Why are statues of Robert E. Lee and Stonewall Jackson, both of whom fought for the Confederacy during the Civil War, both of whom did not own slaves, but yet — because they were judged by people who know neither history or the history of those men — their memory should be erased from our collective memory.
So I ask you, where does it end? What about George Washington or Thomas Jefferson? Both fathers of our country, both of whom did own slaves.
Are you going to go to Mount Vernon and demand the removal of Washington’s mansion? Are you going to Monticello and burn down President Jefferson’s mansion? Some of you might be related to Jefferson, so that’s not gonna fly.
The events that took place this past weekend was doomed to catastrophe before the first victim or perpetrator arrived on the scene.
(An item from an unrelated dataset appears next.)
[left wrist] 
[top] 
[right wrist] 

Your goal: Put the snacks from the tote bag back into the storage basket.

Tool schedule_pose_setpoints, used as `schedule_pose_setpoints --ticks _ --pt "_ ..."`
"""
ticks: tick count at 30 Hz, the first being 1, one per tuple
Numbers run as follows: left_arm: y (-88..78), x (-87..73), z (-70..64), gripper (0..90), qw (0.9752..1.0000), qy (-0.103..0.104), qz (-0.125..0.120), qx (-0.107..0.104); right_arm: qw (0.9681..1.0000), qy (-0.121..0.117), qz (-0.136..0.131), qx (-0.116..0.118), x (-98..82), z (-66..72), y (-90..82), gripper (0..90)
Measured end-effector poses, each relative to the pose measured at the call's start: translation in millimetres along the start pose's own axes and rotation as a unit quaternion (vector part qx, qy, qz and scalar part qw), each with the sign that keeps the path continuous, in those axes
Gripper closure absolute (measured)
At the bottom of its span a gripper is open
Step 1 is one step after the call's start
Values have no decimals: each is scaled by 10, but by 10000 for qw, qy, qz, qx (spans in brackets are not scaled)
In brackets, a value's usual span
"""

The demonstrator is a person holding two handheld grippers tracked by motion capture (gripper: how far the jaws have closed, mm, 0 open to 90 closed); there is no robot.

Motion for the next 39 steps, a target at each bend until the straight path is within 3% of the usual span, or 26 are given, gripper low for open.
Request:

When you choose to remove or protest a statue or landmark of your country’s history, you invite people both for and against. And when they meet in the small cramped space of time and place, what takes place will be unable to hold neither those for or against.
When you choose to erase the history of a people or a place, you will cause (either inadvertently or purposefully) the next riot of blood and shame.
Sincerely,
Jeffrey Calvert
Athens
We should work together
Dear Editor:
I attended a candlelight vigil Sunday mourning the death in Charlottesville, Virginia. The crowd in Huntsville represented what America strives to be — white, black, Asian, young, old, male, female, able-bodied, people in wheelchairs, people of many faiths, gathered together in harmony to oppose the darkness that threatens our land.
We must focus on our similarities, not our differences. Our anatomies are more alike than different. Our hopes are more alike than different. The core messages of our religions are more alike than different.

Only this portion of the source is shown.